恩舅做活都是到生產隊裏的牲口屋裏去。隊裏拉車的牲口蹄下的馬蹄鐵磨壞了,就要換下來,不然,牲口就不能走路。我曾經見過一次恩舅給大牲口打掌。打掌的時候必須要先把牲口的蹄掌切平。恩舅的車子後麵有一個用生牛皮做成的皮夾子,皮夾裏放著大小不等的幾把切鏟,形狀就像魯智深手上的兵器,隻是比那小的多,把不長,二尺左右,頂上裝一橫棍,可放在肩窩裏用力。我曾經偷偷地抱起來過那切鏟,乖乖,傻沉。恩舅把牲口的後腿彎起來,架在自己的腿上,就橫起寒光閃閃的切刀,隻聽絲絲的木響,馬掌就平了。恩舅從口袋裏掏出幾隻釘子含在嘴裏,又在手邊的一堆馬蹄鐵裏選出一個和馬掌大小相當的馬蹄鐵來,放在切好的馬蹄上。一伸手,一把錘子就從後腰帶裏拔了出來,三下兩下嘴裏的釘子就吃進了馬蹄裏去了,一鬆手,完了。他的節奏他的動作都快成了藝術了,就像美國的夢之隊。人家進球不叫進球,那叫藝術,恩舅打掌不叫打掌,那也叫藝術。可是恩舅空練了一手好手藝,活得不像個男人,他奈何不了他們村裏的隊長,隊長老給他戴綠帽子。恩舅常常生悶氣,有時候也喝悶酒。有一年下大雪,恩舅的寡婦女人回了娘家,恩舅就獨自一人在家裏喝悶酒,然後躺在床上用他的煙袋鍋兒吸旱煙,吸了一鍋兒又一鍋兒,他把煙鍋裏的煙灰磕出來,丟在床邊的瓦盆裏。沒想到一鍋帶火的煙灰根本就沒有磕進瓦盆裏,那火燃著堆在床邊的蘆葦櫻子的時候,恩舅已經躺在床上睡著了。那場大火在深夜裏著起來,映紅了半邊天。那天恩舅被火燒醒的時候,村裏人已經在外邊大呼小叫了。恩舅一個人從屋裏跑出來,連一件衣服都沒有拿。一場大火把恩舅的家燒了個淨光,也把恩舅的女人燒跑了。失火的第二天那個女人回來看了一眼,從此就在也沒有回來。恩舅呢?一個人肩上背著他那些重新安裝了木把的切鏟和錘子,還有那些被火燒紅又變黑的馬蹄鐵,又四處打馬掌去了。

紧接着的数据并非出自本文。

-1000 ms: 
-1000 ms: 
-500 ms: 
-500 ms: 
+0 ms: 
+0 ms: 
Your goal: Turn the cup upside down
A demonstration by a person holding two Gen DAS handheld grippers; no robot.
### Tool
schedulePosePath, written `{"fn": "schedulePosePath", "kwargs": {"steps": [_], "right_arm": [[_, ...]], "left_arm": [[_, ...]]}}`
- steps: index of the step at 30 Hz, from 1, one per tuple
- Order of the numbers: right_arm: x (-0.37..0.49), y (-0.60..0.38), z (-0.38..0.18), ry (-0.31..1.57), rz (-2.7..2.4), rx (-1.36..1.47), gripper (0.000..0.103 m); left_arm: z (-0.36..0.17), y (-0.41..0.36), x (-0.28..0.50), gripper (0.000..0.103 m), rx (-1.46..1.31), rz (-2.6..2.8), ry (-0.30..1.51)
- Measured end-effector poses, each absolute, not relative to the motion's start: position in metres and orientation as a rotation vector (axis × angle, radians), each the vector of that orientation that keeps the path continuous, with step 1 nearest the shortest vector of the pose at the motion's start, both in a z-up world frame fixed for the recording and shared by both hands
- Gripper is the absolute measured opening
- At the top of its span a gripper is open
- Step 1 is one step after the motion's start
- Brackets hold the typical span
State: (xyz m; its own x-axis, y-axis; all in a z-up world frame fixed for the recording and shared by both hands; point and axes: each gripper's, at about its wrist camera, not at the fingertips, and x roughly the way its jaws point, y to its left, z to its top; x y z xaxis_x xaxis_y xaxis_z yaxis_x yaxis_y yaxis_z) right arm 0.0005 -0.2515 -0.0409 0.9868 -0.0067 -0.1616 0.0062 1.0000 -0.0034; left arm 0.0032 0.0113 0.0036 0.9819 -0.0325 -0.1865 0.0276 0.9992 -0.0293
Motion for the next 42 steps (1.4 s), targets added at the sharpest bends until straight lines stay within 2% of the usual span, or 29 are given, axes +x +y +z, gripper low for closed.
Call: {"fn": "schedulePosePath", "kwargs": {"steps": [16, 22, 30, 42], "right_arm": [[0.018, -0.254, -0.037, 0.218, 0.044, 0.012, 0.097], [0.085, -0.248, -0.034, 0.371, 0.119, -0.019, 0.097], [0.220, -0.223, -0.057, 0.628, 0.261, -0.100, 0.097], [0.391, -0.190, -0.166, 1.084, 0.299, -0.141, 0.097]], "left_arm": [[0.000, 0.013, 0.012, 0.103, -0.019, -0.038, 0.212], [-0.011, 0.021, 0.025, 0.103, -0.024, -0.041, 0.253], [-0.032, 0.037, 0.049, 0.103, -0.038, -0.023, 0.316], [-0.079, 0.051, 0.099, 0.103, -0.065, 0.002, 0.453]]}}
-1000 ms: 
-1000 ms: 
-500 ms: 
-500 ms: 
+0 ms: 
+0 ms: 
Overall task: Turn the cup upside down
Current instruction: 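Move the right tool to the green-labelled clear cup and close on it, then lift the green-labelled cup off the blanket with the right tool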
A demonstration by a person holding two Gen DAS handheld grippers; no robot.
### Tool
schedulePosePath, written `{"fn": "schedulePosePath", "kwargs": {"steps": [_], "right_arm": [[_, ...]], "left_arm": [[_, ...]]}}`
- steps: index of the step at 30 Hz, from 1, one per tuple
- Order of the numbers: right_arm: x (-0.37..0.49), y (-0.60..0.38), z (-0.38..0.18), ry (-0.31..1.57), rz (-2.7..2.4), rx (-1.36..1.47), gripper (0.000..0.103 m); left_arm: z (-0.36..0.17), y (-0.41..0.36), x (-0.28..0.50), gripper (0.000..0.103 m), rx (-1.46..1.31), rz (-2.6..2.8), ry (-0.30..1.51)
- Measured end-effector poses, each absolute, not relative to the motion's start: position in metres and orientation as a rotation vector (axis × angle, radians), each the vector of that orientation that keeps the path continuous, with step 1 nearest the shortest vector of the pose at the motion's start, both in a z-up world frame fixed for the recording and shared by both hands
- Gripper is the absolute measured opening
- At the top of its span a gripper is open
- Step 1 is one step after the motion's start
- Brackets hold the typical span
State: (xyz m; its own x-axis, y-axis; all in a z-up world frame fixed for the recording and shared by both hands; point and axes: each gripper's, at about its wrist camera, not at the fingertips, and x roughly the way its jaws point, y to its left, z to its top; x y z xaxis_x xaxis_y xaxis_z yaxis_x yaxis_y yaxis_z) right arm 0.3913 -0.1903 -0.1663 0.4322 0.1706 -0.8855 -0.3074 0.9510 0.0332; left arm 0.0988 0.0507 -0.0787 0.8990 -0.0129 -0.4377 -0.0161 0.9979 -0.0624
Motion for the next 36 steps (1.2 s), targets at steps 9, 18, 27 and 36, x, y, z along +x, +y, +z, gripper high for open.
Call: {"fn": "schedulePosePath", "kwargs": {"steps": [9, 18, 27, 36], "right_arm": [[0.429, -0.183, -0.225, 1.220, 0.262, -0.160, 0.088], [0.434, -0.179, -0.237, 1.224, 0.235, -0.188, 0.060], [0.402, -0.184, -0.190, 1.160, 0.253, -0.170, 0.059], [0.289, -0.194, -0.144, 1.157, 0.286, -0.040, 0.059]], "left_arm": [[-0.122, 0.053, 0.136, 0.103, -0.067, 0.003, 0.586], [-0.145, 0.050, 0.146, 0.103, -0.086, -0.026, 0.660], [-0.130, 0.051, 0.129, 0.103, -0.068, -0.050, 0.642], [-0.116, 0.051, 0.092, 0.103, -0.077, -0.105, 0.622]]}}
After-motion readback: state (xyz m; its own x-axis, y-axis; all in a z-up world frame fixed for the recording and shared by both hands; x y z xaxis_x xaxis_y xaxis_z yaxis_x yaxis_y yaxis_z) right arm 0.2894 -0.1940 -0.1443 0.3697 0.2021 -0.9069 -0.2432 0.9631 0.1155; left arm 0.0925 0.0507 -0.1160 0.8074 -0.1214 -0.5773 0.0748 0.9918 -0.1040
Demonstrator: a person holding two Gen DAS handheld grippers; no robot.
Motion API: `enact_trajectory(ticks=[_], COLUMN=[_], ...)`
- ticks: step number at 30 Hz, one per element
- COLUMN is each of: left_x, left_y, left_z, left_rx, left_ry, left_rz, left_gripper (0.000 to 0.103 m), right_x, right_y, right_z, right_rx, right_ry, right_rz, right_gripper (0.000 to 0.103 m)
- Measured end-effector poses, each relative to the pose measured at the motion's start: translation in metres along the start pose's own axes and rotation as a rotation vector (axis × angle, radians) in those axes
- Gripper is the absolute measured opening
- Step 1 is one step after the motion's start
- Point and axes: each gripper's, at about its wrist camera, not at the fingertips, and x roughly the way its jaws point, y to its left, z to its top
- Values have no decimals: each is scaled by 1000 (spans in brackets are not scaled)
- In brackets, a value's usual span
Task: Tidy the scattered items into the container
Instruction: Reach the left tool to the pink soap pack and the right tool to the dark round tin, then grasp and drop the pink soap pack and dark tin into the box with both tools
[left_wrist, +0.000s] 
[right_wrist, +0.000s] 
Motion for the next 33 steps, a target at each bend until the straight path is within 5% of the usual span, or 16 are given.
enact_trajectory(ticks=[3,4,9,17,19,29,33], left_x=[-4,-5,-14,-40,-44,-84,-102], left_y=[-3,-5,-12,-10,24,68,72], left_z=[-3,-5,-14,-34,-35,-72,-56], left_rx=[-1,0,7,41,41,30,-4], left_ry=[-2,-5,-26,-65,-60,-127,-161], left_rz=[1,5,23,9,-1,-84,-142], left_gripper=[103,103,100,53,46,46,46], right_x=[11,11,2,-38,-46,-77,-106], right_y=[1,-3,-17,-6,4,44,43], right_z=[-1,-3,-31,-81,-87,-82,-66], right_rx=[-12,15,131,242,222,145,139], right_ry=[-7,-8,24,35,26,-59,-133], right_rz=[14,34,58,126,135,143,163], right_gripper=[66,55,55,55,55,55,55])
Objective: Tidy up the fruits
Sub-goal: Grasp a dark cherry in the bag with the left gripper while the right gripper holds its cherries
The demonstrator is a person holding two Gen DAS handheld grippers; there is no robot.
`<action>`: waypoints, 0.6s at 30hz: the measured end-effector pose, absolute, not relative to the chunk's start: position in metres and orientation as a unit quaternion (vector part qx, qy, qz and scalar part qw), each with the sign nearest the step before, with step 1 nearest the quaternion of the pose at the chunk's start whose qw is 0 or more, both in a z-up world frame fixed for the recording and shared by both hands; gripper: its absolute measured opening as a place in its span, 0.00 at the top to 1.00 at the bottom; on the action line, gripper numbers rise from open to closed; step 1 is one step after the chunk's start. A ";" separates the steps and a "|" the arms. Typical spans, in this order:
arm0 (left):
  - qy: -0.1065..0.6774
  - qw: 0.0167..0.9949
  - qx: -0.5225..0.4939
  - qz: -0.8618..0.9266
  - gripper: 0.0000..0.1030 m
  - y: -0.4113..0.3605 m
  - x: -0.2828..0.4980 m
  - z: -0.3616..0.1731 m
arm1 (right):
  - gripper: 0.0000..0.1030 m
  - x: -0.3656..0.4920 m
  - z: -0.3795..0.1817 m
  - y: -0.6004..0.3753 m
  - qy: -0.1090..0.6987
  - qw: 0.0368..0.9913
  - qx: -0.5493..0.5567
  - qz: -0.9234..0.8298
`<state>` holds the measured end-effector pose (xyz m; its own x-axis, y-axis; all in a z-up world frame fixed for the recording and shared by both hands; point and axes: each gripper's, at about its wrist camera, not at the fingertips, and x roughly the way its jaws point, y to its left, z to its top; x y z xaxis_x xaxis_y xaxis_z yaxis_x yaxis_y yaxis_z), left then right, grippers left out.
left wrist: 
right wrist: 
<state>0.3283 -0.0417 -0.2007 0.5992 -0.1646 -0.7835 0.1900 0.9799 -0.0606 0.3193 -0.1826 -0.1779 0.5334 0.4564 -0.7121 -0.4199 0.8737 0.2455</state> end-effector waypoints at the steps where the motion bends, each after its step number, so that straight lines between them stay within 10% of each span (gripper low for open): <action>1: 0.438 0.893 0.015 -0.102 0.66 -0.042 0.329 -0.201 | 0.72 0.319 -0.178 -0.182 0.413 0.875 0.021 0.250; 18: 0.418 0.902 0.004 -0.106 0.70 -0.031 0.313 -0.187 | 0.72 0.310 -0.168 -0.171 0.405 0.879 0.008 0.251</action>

恩舅死於1992年,有人在村頭的一堆麥秸朵裏發現了他的屍體,在他的身邊還放著他打馬掌用的工具。那個時候已經沒有人家打馬掌了,現在到處都通通的機器聲,誰家還用大牲口拉車幹活呢?沒有。現在我們已經看不到打掌藝人的身影了。馬不拉車了,所以這門手藝也絕種了。
染坊
--村夫圖之十
染坊的老八,手是藍色的。染坊就在我們家西邊,沒事的時候我常常到染坊裏去玩。染坊的鍋台很高,我站在鍋台邊踮著腳還看不到鍋底。染坊裏來一個村姑,遞上一個布牌,老八就用他那雙藍色的手在小山似的藍布裏一個一個對。布牌是竹子做的,在破開之前兩麵都刻上字號,然後一邊鑽上一個眼兒,分別係上一根細繩子,公的係在要染的白布上,母的呢,就由布的主人拿著。領布時公母對到一塊兒,竹絲合縫,看不出一點破裂的痕跡。母親常常把我們家的土白布送到老八的染坊裏去。但是母親要織花布,用的線就不送,自己染。母親到供銷社裏買來幾樣色,朱砂、空青、石黃、靛藍……在自家的鐵鍋裏一拐子一拐子的染。線也是自家紡的,母親的紡車就放在堂屋的山牆下,母親紡出來的線又細又均勻。夜間醒來,母親的紡車仍在嗯--嗯--地響。我眯眯瞪瞪地叫一句,媽,睡吧。媽說,你睡。等又被尿憋醒的時候,母親的紡車仍在嗯--嗯--地響。紡好的線團肚子粗兩頭尖,一個個碼在那兒,白白的耀眼,即使夜間屋裏也會亮堂堂的。母親把染好的線一拐子一拐子地亮在外邊的繩子上,紅紅綠綠,真好看。我從來沒有見過染坊的老八染過這種線。線染好了,就把一色一色的彩線纏到竹筒上。一切準備好後,就要上機織布了。母親每次上土機織布都要選一個黃道吉日,燒上香,跪在堂屋的方桌前磕頭。給誰燒香?給誰磕頭?不知道。不知道也不敢問,很神秘。一直到現在我也沒有弄明白母親那時敬的是哪一路神仙。開機了,母親整日坐在織布機上,棗核形的梭子從右手裏飛出去,穿過兩排稠密的經線,隻見母親腳下一用力,就聽呱咚一聲布機響,緯線就和經線織在了一起。隻是一瞬之間,那梭子又從母親的左手裏飛出來,又聽呱咚一聲響……那聲音一直響下去,花布就一寸一寸地圈粗了。等取下來的時候,那布就能用了。母親織出的花布手感特別好,摸上去粗粗的,心癢。我們那兒的好多女人都會織這種花布。有的織成花手巾,上街趕集的時候,頂在頭上,一街的燦爛。